Er ligt geen handgereedschap meer in de werkplaats. Wel staan er twee grote elektrische cementmolens. Niet goed schoongemaakt, maar cement losbikken is morgen een mooi klusje voor Alex. In de grote inloopkluis, die open staat, heeft iemand zitten schijten.

Tante Suus haalt de laatste gordijnen los in het kantoortje en doet ze in de kofferbak. We vertrekken. Het voelt als lijkenpikkerij.

‘Jammer dat uw vrienden niet opnieuw meegekomen zijn', zegt tante Suus.
Maar Babs is met Rianne mee naar Doetinchem teruggekomen en heeft er genoeg van: ‘Kleine tietjes.. phuh!'

Het Delhaizebier is op. De kratten zijn weg. Marnix heeft van het statiegeld een coole zonnebril gekocht. Wel zo prettig, want hij draait raar met zijn ogen.

‘Tis voor op de camion, hè, voor als de zon laag staat.'

De volgende dag sjouwen we alle spullen naar de ruimten waar ze nodig zijn. Alex bikt aan de cementbrokken in de cementmolen.  ‘Niet met mijn schroevendraaier sukkel, met een steenbeitel!-. Hij heeft er na een half uur genoeg van en start de molen om de machine zichzelf schoon te laten draaien. De machine zoemt, giert, rookt, stinkt. Nu hebben we nog maar één molen. Die besluit Suus zelf te kuisen: geen molen, geen Manus.

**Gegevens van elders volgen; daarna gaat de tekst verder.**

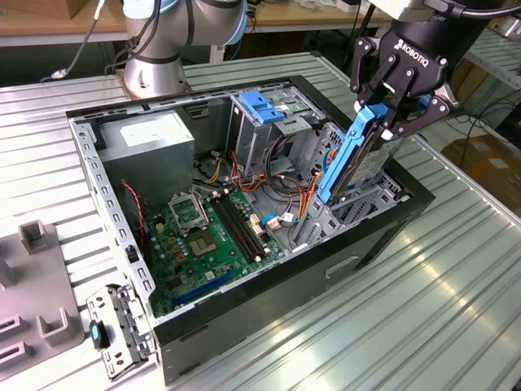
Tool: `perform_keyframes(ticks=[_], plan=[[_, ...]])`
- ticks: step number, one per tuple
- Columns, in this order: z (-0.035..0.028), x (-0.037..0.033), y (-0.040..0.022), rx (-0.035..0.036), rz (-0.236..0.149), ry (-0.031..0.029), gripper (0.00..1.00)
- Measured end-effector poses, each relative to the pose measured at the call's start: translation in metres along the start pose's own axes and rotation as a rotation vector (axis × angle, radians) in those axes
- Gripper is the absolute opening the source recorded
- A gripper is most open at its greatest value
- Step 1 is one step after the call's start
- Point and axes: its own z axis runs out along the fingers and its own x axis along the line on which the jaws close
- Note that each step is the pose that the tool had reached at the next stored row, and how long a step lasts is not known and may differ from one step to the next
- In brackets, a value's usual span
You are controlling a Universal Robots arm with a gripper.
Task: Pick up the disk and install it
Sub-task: 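Insert the disk into the insertion slot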
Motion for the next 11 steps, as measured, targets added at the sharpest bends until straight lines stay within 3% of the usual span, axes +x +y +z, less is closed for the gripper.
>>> perform_keyframes(ticks=[8, 11], plan=[[0.0015, 0.0015, -0.0001, 0.0, -0.004, 0.0, 0.37], [0.0049, 0.0023, -0.0002, 0.0, -0.004, 0.0001, 0.37]])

Eind van de middag: het sjouwwerk is voorbij: biertje. En de echte lekkere nog wel. Suus werkt nog part time in het gesticht, dus er is nog geld.

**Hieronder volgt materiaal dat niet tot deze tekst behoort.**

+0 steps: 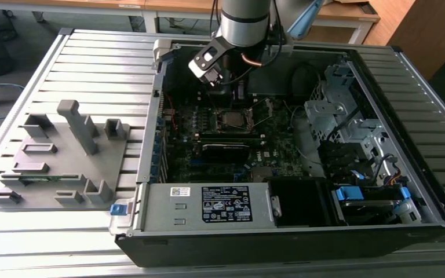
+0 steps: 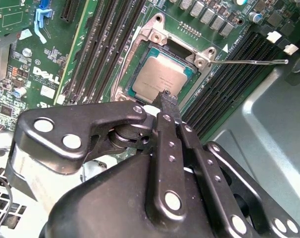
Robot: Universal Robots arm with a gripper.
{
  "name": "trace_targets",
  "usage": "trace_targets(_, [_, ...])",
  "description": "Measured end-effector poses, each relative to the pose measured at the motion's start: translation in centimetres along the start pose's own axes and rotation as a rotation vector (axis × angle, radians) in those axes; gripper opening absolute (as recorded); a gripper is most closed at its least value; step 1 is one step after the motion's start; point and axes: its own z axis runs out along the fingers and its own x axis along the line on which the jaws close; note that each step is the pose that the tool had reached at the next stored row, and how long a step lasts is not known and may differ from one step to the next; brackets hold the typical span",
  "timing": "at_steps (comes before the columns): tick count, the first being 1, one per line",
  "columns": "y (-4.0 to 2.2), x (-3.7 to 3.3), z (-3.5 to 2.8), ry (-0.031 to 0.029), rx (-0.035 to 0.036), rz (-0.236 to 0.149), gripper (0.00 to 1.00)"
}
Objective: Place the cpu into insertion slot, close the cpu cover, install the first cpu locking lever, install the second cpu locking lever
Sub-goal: 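Close the cpu cover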
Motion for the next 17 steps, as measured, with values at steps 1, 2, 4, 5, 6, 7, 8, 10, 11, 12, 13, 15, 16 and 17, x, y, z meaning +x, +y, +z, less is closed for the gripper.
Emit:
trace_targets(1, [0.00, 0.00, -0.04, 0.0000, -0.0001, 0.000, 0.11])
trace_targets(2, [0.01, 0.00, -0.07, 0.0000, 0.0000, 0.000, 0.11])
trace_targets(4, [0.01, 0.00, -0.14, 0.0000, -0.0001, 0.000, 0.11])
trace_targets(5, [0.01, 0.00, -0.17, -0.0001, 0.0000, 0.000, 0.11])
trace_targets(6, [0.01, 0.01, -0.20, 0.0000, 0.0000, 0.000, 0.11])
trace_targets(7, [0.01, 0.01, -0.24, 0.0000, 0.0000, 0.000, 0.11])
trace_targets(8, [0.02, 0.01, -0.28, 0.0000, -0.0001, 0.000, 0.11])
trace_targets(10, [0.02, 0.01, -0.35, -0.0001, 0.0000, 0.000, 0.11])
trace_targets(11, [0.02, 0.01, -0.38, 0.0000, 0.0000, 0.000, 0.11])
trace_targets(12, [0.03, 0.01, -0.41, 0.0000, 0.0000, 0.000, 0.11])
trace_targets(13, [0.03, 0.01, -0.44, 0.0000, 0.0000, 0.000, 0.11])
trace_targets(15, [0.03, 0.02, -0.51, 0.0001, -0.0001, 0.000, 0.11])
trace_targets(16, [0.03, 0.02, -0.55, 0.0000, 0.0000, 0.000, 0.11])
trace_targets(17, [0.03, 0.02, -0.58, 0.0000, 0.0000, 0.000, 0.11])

‘En ge hebt de gordijnen en luxaflex al opgehangen, hè Manus.'

Alleen de deuren, die passen niet.

‘We hadden de deuren uit de loods en het kantoortje mee moeten nemen'.

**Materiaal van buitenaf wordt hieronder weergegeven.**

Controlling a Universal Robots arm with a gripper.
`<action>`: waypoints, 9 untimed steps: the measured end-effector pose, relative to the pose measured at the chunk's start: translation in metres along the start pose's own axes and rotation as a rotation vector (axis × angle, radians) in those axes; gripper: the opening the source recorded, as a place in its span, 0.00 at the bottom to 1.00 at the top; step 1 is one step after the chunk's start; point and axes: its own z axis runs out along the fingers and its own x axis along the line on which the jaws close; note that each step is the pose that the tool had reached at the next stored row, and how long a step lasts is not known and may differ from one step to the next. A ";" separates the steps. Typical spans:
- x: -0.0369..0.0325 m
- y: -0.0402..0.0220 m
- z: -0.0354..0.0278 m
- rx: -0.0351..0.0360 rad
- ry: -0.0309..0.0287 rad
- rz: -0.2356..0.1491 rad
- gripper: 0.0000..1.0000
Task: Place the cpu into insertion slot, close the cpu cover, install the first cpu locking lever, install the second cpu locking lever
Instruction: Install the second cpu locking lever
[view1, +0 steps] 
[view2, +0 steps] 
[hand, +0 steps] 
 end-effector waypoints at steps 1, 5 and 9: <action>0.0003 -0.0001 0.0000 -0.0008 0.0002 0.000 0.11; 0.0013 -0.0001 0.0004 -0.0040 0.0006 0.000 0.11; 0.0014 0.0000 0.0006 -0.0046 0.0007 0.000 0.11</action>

‘Ik ga ze halen met de camion.'
Marnix springt op.

‘Doe dat morgen nou maar, je hebt gedronken,' zegt Rianne. Maar over Marnix heeft ze geen liefdesmacht.

Alex rijdt mee. Om toezicht te houden. Dan mag het in België....

Ze komen die nacht niet meer terug.

Ze zullen nog een pintje zijn gaan pakken en in de camion blijven slapen', veronderstelt tante Suus.

‘Die komen wel weer boven water', sus ik Suus.

Dag twee. Nog steeds geen Marnix en Alex.

‘Ze zullen vrienden tegen het lijf gelopen zijn', veronderstelt Suus. Maar ze is er niet gerust op.

Rianne leidt haar af: 'Goh, Suus weet je wat me nu pas opvalt. ‘Marnix en Alex hebben allebei een X achter hun naam.'

Ik heb haar wel eens beter over koetjes en kalfjes horen praten.

Suus zit in de put: aan het eind van de tweede dag besluit ze de route Wiekevorst-Herentals nog eens te rijden.

‘Misschien is de lucht uit hun Camion gegaan en staan ze nu vast, hè?'


Van de uitbater van het laatste café langs de route waar ze informeert, hoort ze dat Marnix en Alex daar zijn geweest. Iemand had iets over Marnix' zonnebril gezegd, die was met zijn ogen gaan draaien en agressief geworden en toen had hij ze er uit gezet.

De volgende dag. Naar de politie. Die blijkt vooral geïnteresseerd in het feit dat Marnix geen rijbewijs heeft voor de camion.

Dag vier. Geen Marnix of Alex.

Dag vijf. De rijkswacht. Ze hebben uit de Nete, een riviertje bij Herentals, de camion gevist. Met Marnix en Alex.